Weltweit bekannt wurde Simon Weckert spätestens Anfang 2020. Da feierte Google Maps 15-Jähriges und darauf war der Künstler vorbereitet. Bereits ein halbes Jahr zuvor stattete er einen Bollerwagen mit 99 Smartphones aus und zog ihn durch Berlin. Da die Handys auf der Straße kaum vorwärtskamen, leitete Google Maps seine Navinutzer*innen aufgrund eines Staus um. Die Aktion hinterfragt die Technik mit ihren eigenen Mitteln. Die gut getimte Veröffentlichung hat durchaus auf seinen Bekanntheitsgrad eingezahlt. Er wird vermehrt international zu Podien und auf Festivals eingeladen. Allein von der Kunst leben kann er jedoch nicht.
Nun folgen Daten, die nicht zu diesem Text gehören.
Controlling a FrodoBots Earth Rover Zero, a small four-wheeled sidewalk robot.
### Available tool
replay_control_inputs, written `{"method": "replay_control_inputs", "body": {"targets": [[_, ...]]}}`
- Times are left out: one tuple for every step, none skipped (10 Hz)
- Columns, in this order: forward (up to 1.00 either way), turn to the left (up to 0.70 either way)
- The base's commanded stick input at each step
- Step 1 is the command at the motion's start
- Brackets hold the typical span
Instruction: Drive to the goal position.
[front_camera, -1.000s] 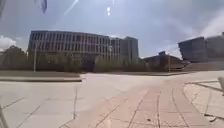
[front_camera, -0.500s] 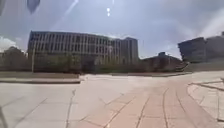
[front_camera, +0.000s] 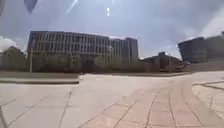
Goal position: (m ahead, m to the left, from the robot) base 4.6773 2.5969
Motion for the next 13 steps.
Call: {"method": "replay_control_inputs", "body": {"targets": [[0.5,0.01],[0.5,0.01],[0.5,0.01],[0.5,0.01],[0.5,0.01],[0.5,0.01],[0.5,0.01],[0.5,0.01],[0.5,0.01],[0.5,0.01],[0.5,0.01],[0.5,0.01],[0.5,0.01]]}}
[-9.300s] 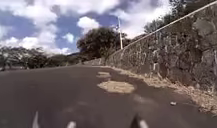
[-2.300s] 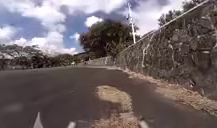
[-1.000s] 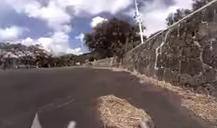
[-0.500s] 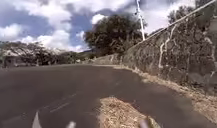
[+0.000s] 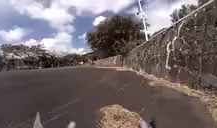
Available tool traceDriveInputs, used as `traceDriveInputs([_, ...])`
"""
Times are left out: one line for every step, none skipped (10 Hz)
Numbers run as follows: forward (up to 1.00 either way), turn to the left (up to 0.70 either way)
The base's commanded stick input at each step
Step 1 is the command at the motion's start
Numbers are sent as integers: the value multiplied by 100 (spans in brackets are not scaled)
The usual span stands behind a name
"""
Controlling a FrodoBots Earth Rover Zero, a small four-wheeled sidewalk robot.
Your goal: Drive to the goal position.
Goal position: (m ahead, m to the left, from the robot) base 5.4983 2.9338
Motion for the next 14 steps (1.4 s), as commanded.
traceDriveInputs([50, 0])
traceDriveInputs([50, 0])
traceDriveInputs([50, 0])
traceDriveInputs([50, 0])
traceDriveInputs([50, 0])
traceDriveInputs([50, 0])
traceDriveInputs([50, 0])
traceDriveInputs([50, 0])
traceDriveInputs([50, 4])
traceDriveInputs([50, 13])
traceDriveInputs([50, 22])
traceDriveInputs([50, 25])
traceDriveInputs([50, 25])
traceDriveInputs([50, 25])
Das mag auch daran liegen, dass sich digitale Installations- und Aktionskunst nicht so gut in Chefbüros hängen lässt. Simon sieht darin vor allem einen Vorteil. Die Schwierigkeit zur Kommerzialisierung mache seine Kunst freier.

Wenn er nicht davon leben kann, kann er auch Werke entstehen lassen, die nicht verkauft werden müssen. Eines seiner großen Ziele hat er ohnehin schon erreicht: dass ihn seine Kunst durch die Welt bringt, an andere Orte, Menschen, Themen. Auch Chemnitz habe er so noch einmal neu kennenlernen können. Natürlich hat auch sein Broterwerb etwas mit Kunst zu tun. Mit seinem Unternehmen arbeitete er unter anderem daran, eine Lichtinstallation an die Fassade der Philharmonie in Los Angeles zu bringen und für Museen steuert er Machine-Learning-Algorithmen bei, die bei der Auswertung großer Datensätze helfen. Die Erfahrung fließt dann auch direkt wieder in seine Kunst zurück.

Kunst, die nun in Chemnitz eine weitere Würdigung erfährt: Mit der Vernissage am 8. Oktober eröffnet das Museum Gunzenhauser die Ausstellung „Simon Weckert: Ubuntu – The other me!“. Dort wird auch die Monitorwand vom Sonnenberg zu sehen sein. Das Rahmenprogramm befasst sich wie die Kunst selbst mit dem Spannungsfeld zwischen Mensch und Technik. Am 10. November etwa in einer Lesung und anschließender Thought-controlled music performance mit Bertolt Meyer und am 8.12. in einer Podiumsdiskussion zum Thema Digitalisierung und Nachhaltigkeit. Die Ausstellung ist noch bis zum 30. Januar 2022 zu sehen.